What is being asked: Leave out the pictures and set down exactly the lines from the start of the listing through the one with "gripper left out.", both included.

+ + +

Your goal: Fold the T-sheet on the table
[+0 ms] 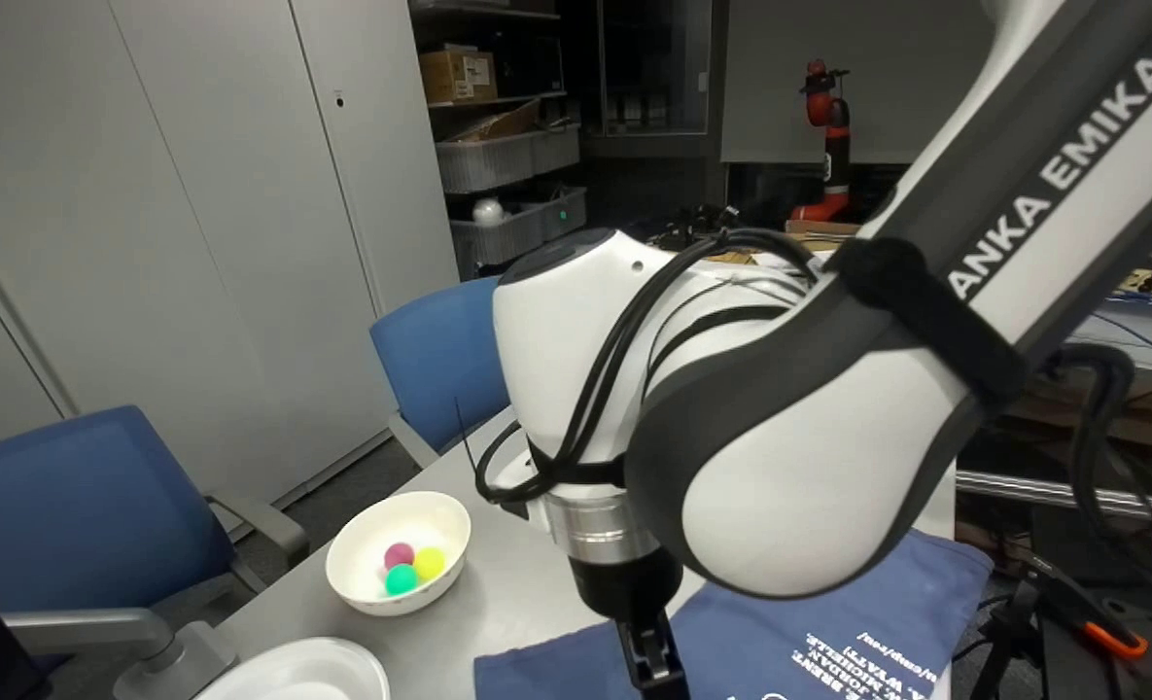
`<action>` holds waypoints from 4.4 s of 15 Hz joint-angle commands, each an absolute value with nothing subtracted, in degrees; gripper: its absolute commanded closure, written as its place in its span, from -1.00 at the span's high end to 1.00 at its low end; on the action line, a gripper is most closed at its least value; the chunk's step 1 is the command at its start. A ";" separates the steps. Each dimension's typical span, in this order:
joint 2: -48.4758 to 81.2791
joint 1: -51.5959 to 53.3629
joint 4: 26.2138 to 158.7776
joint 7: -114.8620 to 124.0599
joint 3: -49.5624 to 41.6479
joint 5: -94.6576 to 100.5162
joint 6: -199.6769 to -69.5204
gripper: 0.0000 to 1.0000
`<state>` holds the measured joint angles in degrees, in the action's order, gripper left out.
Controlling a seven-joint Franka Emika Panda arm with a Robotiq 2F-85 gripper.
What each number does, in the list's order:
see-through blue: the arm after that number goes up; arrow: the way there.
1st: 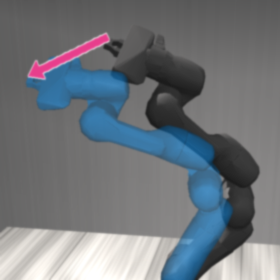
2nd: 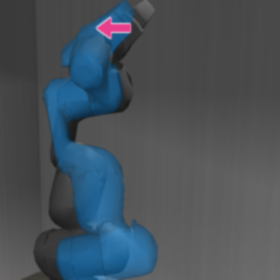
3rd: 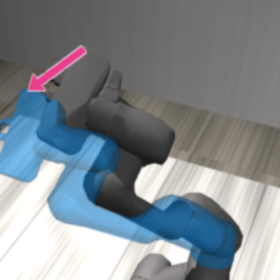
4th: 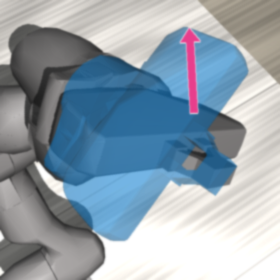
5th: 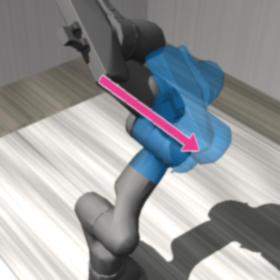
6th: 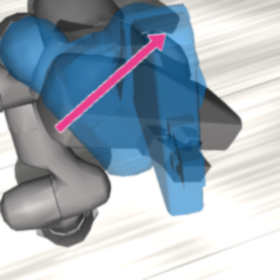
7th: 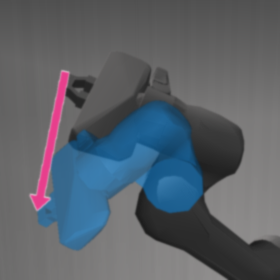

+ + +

Exercise answer:
Your goal: Fold the T-sheet on the table
[+0 ms] 
`<action>` holds waypoints from 4.4 s of 15 Hz joint-angle commands, each an absolute value with nothing subtracted, in degrees; gripper: its absolute commanded closure, written as its place in its span, from -1.00 at the span's high end to 1.00 at its low end; on the action line, a gripper is most closed at its least value; the chunk's step 1 is the command at its start. A ";" separates the steps. Each dimension's typical span, in this order:
joint 2: -48.4758 to 81.2791
joint 1: -51.5959 to 53.3629
joint 4: 26.2138 to 158.7776
joint 7: -114.8620 to 124.0599
joint 3: -49.5624 to 41.6479
joint 5: -94.6576 to 100.5162
joint 6: -199.6769 to -69.5204
gripper: 0.0000 to 1.0000
`<state>` holds the measured joint angles in degrees, in the action's order, gripper left out.

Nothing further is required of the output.